By August 6, even more groups joined the movement, including railway workers, hotel and restaurant staff, doctors, bakers, and cigarmakers. The situation escalated when employees in key government sectors—Sanitation, Communications, and the Treasury—also walked off the job. In response, electric and telephone companies resorted to locking employees inside their workplaces to prevent them from joining the strike.

The August 6 issue of Bohemia, the most popular magazine in Cuba, issued a condemnation of Machado's actions:

"We would be guilty of insincerity or of pusillanimity if we did not raise our voices in such serious hours. Patriotism is not a sentiment that is satisfied with boisterous rhetoric, showy hangings, fiery speeches and insubstantial and false oaths. Patriotism is demanding, very demanding, and in these moments it imposes on everyone that they act with absolute honesty...

You said a few years ago that you would leave the Presidency the day that there were ten citizens who considered it necessary for the salvation of the Republic. And now your departure from the relationship has been elevated to the category of a national desire...

Out of respect for the sacred memories that you have so often invoked, you must prevent, with a generous manner, that the independence of Cuba suffer an eclipse. A man is never worth more than a people. And history would execrate your name if you put the independence of Cuba in danger with an inappropriate attitude. The anger of the people is uncontrollable...

As long as you occupy the Palace, the Palace will be seen by the people as a symbol of misery, blood and mourning. When you abandon it definitively, the Palace will recover the prestige that corresponds to the First Magistrate of the Nation...

Abandon the Presidency, General."

Facing mounting pressure, the U.S. ambassador urged Machado to step down. The dictator, however, responded with a defiant radio address, declaring his intent to resist U.S. intervention. Attempting to weaken opposition, he offered CNOC official recognition and government support in exchange for ending the strike.

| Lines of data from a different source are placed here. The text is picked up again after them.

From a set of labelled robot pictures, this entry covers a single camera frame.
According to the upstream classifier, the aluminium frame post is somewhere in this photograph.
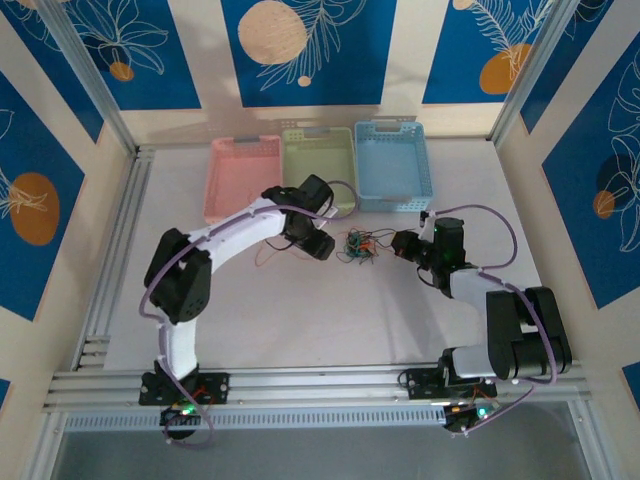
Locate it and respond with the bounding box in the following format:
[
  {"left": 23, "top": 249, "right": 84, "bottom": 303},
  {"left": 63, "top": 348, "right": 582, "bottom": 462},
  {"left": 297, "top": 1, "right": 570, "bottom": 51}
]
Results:
[
  {"left": 37, "top": 0, "right": 140, "bottom": 157},
  {"left": 487, "top": 0, "right": 617, "bottom": 147}
]

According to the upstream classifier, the perforated metal strip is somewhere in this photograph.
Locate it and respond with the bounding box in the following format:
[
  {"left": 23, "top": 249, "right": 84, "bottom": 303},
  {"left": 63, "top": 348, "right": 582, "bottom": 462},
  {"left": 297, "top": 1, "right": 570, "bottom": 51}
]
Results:
[{"left": 199, "top": 113, "right": 424, "bottom": 139}]

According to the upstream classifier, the short aluminium frame rail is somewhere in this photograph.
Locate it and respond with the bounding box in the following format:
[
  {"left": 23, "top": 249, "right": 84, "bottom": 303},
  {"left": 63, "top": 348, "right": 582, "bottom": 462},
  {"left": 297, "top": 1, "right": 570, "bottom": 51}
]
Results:
[{"left": 72, "top": 147, "right": 156, "bottom": 371}]

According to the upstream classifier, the green plastic basket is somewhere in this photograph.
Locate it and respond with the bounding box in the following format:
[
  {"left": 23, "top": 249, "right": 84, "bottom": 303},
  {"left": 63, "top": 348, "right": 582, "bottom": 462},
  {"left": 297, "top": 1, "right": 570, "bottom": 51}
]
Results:
[{"left": 280, "top": 127, "right": 360, "bottom": 220}]

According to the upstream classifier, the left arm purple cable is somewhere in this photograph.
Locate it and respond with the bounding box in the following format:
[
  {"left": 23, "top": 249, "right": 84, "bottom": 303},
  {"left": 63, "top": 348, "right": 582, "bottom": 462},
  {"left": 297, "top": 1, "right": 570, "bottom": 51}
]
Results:
[{"left": 138, "top": 179, "right": 360, "bottom": 450}]

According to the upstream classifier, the grey slotted cable duct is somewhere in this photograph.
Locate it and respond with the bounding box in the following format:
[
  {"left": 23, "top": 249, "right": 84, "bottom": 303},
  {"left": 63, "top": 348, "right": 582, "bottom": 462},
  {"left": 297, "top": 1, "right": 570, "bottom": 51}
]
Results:
[{"left": 62, "top": 408, "right": 451, "bottom": 434}]

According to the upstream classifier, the thin red cable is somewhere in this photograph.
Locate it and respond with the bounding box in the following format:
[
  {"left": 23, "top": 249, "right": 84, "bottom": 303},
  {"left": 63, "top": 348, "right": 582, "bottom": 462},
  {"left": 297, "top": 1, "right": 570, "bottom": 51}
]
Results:
[{"left": 253, "top": 242, "right": 304, "bottom": 267}]

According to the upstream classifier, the long aluminium frame rail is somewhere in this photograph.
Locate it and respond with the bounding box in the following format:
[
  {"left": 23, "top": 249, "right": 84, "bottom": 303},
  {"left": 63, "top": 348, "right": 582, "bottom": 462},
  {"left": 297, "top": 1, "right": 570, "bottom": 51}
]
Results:
[{"left": 42, "top": 360, "right": 587, "bottom": 414}]

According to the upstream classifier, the pink plastic basket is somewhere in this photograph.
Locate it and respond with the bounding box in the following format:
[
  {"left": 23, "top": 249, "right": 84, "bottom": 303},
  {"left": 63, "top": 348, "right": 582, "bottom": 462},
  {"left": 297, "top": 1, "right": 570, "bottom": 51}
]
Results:
[{"left": 203, "top": 134, "right": 285, "bottom": 225}]

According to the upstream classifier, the left aluminium frame post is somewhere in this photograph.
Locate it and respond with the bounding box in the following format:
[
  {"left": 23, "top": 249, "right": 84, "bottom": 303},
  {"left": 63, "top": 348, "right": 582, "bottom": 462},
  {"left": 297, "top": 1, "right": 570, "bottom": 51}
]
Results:
[{"left": 37, "top": 0, "right": 140, "bottom": 157}]

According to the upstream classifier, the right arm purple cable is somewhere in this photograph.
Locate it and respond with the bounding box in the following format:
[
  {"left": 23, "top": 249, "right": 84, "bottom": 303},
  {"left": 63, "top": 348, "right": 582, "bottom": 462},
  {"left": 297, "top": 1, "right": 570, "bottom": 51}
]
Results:
[{"left": 422, "top": 202, "right": 561, "bottom": 434}]

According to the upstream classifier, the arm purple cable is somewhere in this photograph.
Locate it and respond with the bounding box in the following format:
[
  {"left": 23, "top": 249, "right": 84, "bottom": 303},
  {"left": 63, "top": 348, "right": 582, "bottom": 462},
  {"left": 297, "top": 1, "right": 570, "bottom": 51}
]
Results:
[
  {"left": 138, "top": 179, "right": 360, "bottom": 450},
  {"left": 422, "top": 202, "right": 561, "bottom": 434}
]

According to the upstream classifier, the blue plastic basket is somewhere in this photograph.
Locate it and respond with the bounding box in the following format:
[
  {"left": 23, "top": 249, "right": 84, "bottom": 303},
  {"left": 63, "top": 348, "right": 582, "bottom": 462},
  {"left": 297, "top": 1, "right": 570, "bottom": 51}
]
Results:
[{"left": 353, "top": 119, "right": 434, "bottom": 214}]

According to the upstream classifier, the right aluminium frame post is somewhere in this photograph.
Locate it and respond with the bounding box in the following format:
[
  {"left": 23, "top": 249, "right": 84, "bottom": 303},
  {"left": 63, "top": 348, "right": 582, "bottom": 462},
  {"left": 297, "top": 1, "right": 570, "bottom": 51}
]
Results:
[{"left": 487, "top": 0, "right": 617, "bottom": 147}]

CNOC leaders and the Cuban Communist Party backed the proposal, but workers overwhelmingly rejected it and continued their protest.

Shortly after, an underground radio station linked to the anti-Machado ABC resistance group falsely reported that Machado had resigned, calling for a mass demonstration. Despite later corrections from other stations, a large crowd gathered and began marching toward the presidential palace. Before they could reach their destination, police fired on the demonstrators, killing twenty people.

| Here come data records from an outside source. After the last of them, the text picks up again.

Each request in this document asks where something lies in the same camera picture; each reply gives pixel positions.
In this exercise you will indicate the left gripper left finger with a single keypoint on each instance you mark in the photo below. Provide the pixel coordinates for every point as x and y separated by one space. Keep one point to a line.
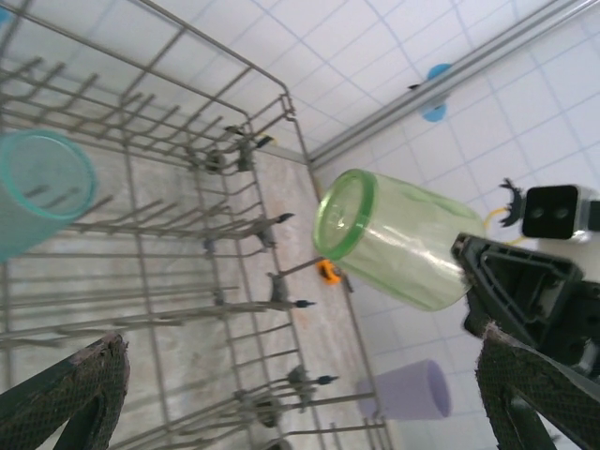
56 403

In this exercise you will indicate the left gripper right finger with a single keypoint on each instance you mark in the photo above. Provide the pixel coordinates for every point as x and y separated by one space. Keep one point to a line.
539 403

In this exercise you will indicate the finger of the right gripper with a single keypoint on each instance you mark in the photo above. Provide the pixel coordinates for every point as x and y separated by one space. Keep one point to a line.
558 300

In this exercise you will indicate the purple frosted cup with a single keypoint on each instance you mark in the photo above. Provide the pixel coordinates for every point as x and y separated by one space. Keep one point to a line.
412 389

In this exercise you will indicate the bright green translucent cup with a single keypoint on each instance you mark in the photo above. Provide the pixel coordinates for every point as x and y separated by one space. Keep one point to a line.
403 244

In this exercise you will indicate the teal translucent cup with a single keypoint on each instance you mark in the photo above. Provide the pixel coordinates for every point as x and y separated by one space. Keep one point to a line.
28 225

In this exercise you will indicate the blue round dolphin sticker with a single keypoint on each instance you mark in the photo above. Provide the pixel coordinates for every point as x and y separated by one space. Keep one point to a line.
433 115

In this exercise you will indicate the yellow orange tape measure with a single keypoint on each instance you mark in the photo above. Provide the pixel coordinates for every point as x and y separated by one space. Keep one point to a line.
328 272

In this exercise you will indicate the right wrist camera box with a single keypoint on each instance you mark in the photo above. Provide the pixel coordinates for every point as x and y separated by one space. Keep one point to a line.
548 213

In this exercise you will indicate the aluminium frame post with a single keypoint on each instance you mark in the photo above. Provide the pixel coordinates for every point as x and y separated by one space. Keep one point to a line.
398 105

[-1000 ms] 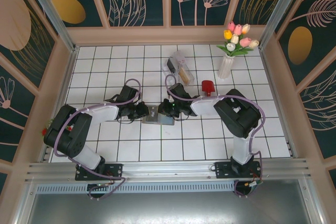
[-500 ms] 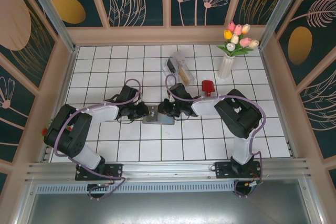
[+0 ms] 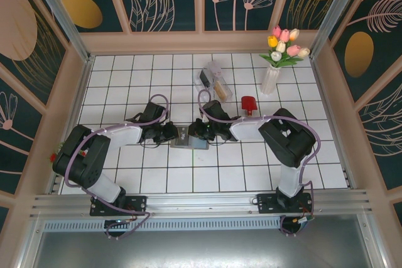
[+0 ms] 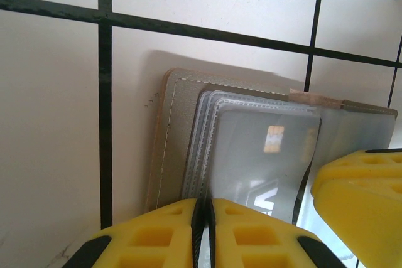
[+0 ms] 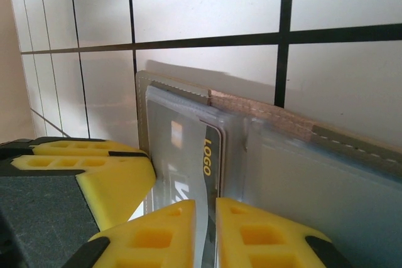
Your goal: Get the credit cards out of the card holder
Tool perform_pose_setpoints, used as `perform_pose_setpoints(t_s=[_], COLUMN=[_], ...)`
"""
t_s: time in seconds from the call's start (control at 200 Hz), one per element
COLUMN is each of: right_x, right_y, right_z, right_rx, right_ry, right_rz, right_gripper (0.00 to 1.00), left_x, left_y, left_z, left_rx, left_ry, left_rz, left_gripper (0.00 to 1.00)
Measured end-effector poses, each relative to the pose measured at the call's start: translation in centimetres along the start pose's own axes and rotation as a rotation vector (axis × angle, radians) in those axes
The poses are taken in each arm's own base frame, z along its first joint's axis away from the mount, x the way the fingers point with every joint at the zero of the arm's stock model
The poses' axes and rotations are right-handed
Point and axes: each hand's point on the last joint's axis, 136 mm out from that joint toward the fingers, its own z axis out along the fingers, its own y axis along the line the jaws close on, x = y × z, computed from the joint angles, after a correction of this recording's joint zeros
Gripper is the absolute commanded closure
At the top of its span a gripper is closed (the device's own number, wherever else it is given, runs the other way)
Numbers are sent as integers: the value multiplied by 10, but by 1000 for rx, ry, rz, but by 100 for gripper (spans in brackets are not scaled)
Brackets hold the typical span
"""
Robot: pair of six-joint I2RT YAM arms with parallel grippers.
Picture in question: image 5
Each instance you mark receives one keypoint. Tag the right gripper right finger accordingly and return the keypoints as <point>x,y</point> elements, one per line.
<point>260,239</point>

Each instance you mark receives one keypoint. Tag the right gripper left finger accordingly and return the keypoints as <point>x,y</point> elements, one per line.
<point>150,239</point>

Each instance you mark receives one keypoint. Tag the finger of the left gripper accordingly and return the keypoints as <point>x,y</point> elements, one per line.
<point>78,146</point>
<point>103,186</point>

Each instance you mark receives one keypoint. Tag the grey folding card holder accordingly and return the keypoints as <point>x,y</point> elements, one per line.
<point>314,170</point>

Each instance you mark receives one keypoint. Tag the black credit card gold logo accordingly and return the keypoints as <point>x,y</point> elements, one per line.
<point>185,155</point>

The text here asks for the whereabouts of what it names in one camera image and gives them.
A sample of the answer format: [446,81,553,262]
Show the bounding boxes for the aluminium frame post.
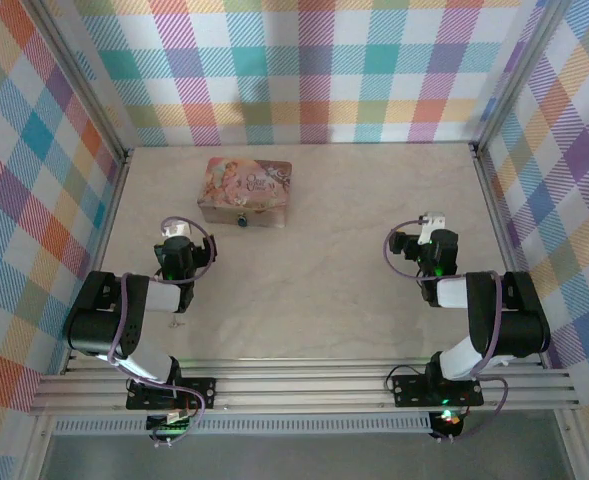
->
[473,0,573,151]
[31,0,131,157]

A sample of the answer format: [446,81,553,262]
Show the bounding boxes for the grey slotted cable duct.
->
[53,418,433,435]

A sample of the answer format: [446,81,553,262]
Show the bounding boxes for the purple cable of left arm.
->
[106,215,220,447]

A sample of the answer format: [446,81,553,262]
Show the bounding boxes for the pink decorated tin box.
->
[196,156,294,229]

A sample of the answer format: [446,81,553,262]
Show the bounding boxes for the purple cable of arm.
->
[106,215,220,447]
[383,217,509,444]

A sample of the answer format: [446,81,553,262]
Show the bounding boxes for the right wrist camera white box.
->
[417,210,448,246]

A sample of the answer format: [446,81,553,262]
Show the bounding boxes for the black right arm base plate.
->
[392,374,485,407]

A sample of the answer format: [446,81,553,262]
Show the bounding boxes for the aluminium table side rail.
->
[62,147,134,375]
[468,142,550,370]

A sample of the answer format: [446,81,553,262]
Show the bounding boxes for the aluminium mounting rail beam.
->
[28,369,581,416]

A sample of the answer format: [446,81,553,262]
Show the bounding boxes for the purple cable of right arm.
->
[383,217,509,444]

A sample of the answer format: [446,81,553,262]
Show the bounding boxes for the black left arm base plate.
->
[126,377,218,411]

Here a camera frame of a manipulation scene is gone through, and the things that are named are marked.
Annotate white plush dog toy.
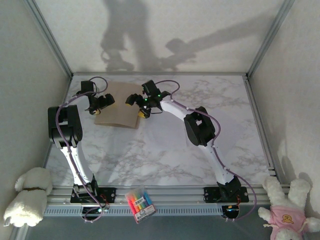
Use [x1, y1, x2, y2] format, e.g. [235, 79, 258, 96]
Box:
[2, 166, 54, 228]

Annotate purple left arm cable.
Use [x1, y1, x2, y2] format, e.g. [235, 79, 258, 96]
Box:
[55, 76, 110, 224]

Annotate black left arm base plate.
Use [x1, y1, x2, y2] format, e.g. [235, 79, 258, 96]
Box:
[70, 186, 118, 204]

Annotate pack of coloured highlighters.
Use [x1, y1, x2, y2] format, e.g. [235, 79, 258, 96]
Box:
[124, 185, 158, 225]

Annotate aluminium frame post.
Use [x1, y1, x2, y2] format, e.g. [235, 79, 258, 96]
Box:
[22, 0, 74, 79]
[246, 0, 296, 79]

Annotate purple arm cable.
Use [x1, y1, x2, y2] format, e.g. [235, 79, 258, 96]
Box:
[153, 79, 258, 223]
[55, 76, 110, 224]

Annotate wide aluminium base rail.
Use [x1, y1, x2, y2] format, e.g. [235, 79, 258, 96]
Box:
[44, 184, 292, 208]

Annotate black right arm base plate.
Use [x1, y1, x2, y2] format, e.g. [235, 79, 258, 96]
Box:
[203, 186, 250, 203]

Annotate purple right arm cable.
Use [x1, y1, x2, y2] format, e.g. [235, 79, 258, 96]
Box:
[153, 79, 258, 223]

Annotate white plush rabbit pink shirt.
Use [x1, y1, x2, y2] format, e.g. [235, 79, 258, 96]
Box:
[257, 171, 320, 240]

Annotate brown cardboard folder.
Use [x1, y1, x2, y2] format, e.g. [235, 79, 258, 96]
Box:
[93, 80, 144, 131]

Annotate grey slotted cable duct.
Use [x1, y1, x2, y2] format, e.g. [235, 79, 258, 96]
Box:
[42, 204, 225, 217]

On August 9, the Cuban military, initially carrying out Machado's orders, eventually sided with the protestors and placed Havana under martial law.

The inability of Machado's government to restore order ultimately led to intervention from the U.S. government, which had previously supported him but now sought to stabilize Cuba through political transition. Under pressure from both domestic unrest and diplomatic maneuvering, Machado was forced to resign on August 12, 1933, and fled to the Bahamas.

===Aftermath===

Following Machado's departure, the strike contributed to the emergence of a revolutionary period in Cuban politics, culminating in the rise of the short-lived Sergeants' Revolt led by Fulgencio Batista and the establishment of a provisional government under Ramón Grau San Martín. Although the labor movement had demonstrated its political strength, it soon faced repression from the new authorities as Batista consolidated power. The Communist Party of Cuba and other radical labor organizations were sidelined, and many of their leaders were imprisoned or forced underground.

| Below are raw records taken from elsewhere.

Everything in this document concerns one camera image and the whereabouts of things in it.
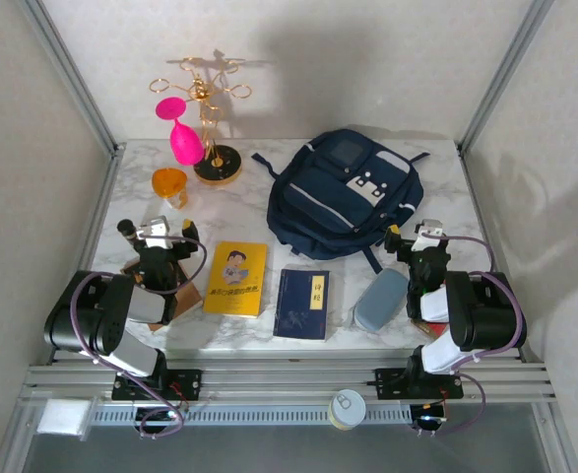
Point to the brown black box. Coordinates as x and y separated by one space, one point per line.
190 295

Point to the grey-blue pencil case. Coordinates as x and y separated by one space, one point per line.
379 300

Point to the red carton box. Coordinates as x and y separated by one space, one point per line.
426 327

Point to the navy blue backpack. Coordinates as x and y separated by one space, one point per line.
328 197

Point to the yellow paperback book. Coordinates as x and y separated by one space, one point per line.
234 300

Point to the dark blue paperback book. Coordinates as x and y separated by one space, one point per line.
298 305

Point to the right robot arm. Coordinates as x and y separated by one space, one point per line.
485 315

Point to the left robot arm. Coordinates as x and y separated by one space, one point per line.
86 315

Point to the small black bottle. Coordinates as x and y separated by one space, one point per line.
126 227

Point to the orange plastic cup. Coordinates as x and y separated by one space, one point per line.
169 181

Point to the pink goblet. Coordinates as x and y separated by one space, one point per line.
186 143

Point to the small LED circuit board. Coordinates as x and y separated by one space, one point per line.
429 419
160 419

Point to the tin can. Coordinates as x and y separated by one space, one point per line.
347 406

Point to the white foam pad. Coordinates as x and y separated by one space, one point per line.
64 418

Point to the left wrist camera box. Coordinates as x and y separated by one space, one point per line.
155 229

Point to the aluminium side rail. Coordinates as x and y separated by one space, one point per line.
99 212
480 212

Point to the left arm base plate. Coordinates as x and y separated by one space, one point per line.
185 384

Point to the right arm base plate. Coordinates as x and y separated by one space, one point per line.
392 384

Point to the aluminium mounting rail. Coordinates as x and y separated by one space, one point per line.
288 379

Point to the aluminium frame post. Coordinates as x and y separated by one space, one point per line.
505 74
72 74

The Cuban General Strike of 1933 is considered a turning point in the island's labor history, marking the first time that workers played a decisive role in overthrowing a government. It demonstrated the potential of mass mobilization to challenge entrenched political elites, setting a precedent for future labor struggles. The strike also underscored the limitations of labor power within a fragile political system, as later governments moved to curb union influence and co-opt labor movements for political purposes.

Rubén Martínez Villena, unable to find a cure for his tuberculosis, died the next year.